• Work to complete:
Each line of the material is to be written out exactly.

• The data:
---

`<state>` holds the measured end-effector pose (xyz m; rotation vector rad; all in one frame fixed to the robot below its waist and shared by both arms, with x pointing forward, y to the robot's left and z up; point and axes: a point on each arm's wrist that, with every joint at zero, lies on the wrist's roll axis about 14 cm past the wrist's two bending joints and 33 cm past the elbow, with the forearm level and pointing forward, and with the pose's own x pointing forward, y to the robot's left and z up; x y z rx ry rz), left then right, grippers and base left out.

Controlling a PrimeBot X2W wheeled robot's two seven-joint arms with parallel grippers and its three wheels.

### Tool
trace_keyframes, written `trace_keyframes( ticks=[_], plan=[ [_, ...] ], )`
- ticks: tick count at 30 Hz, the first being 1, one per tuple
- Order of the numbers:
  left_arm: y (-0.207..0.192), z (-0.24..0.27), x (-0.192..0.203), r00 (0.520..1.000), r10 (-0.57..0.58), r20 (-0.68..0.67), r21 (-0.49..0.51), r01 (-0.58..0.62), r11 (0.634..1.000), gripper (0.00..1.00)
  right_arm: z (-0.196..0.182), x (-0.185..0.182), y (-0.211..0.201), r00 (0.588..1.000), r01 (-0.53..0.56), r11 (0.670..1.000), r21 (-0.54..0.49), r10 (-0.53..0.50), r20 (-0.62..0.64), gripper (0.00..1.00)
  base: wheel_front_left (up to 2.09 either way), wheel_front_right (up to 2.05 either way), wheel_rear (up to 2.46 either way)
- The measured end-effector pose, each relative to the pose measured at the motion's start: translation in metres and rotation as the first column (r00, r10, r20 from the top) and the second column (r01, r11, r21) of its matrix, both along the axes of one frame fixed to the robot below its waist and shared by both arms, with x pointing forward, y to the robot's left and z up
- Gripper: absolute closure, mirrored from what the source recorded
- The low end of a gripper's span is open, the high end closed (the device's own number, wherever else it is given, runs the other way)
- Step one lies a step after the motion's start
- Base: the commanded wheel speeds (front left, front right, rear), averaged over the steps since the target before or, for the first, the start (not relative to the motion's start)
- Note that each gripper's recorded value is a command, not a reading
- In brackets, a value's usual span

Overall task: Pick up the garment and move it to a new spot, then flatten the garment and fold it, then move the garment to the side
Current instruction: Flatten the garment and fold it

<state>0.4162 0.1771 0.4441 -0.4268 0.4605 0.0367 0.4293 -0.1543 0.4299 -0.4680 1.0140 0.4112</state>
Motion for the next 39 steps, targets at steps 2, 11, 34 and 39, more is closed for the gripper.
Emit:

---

• Task answer:
`<state>` holds the measured end-effector pose (xyz m; rotation vector rad; all in one frame fixed to the robot below its waist and shared by both arms, with x pointing forward, y to the robot's left and z up; point and axes: a point on each arm's wrist that, with every joint at zero, lies on the wrist's roll axis about 14 cm past the wrist's two bending joints and 33 cm past the elbow, with the forearm level and pointing forward, and with the pose's own x pointing forward, y to the robot's left and z up; x y z rx ry rz), left then right, grippers and base left out.

Controlling a PrimeBot X2W wheeled robot's two seven-joint arms with parallel grippers and its three wheels.

### Tool
trace_keyframes, written `trace_keyframes( ticks=[_], plan=[ [_, ...] ], )`
- ticks: tick count at 30 Hz, the first being 1, one per tuple
- Order of the numbers:
  left_arm: y (-0.207..0.192), z (-0.24..0.27), x (-0.192..0.203), r00 (0.520..1.000), r10 (-0.57..0.58), r20 (-0.68..0.67), r21 (-0.49..0.51), r01 (-0.58..0.62), r11 (0.634..1.000), gripper (0.00..1.00)
  right_arm: z (-0.196..0.182), x (-0.185..0.182), y (-0.211..0.201), r00 (0.588..1.000), r01 (-0.53..0.56), r11 (0.670..1.000), r21 (-0.54..0.49), r10 (-0.53..0.50), r20 (-0.62..0.64), gripper (0.00..1.00)
  base: wheel_front_left (up to 2.09 either way), wheel_front_right (up to 2.05 either way), wheel_rear (up to 2.46 either way)
- The measured end-effector pose, each relative to the pose measured at the motion's start: translation in metres and rotation as the first column (r00, r10, r20 from the top) and the second column (r01, r11, r21) of its matrix, both along the axes of one frame fixed to the robot below its waist and shared by both arms, with x pointing forward, y to the robot's left and z up
- Gripper: absolute closure, mirrored from what the source recorded
- The low end of a gripper's span is open, the high end closed (the device's own number, wherever else it is given, runs the other way)
- Step one lies a step after the motion's start
- Base: the commanded wheel speeds (front left, front right, rear), averaged over the steps since the target before or, for the first, the start (not relative to the motion's start)
- Note that each gripper's recorded value is a command, not a reading
- In brackets, a value's usual span

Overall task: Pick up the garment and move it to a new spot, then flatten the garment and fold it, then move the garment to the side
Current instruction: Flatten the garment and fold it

<state>0.4162 0.1771 0.4441 -0.4268 0.4605 0.0367 0.4293 -0.1543 0.4299 -0.4680 1.0140 0.4112</state>
Motion for the next 39 steps, targets at steps 2, 11, 34 and 39, more is closed for the gripper.
Emit:

Here the exercise is finished.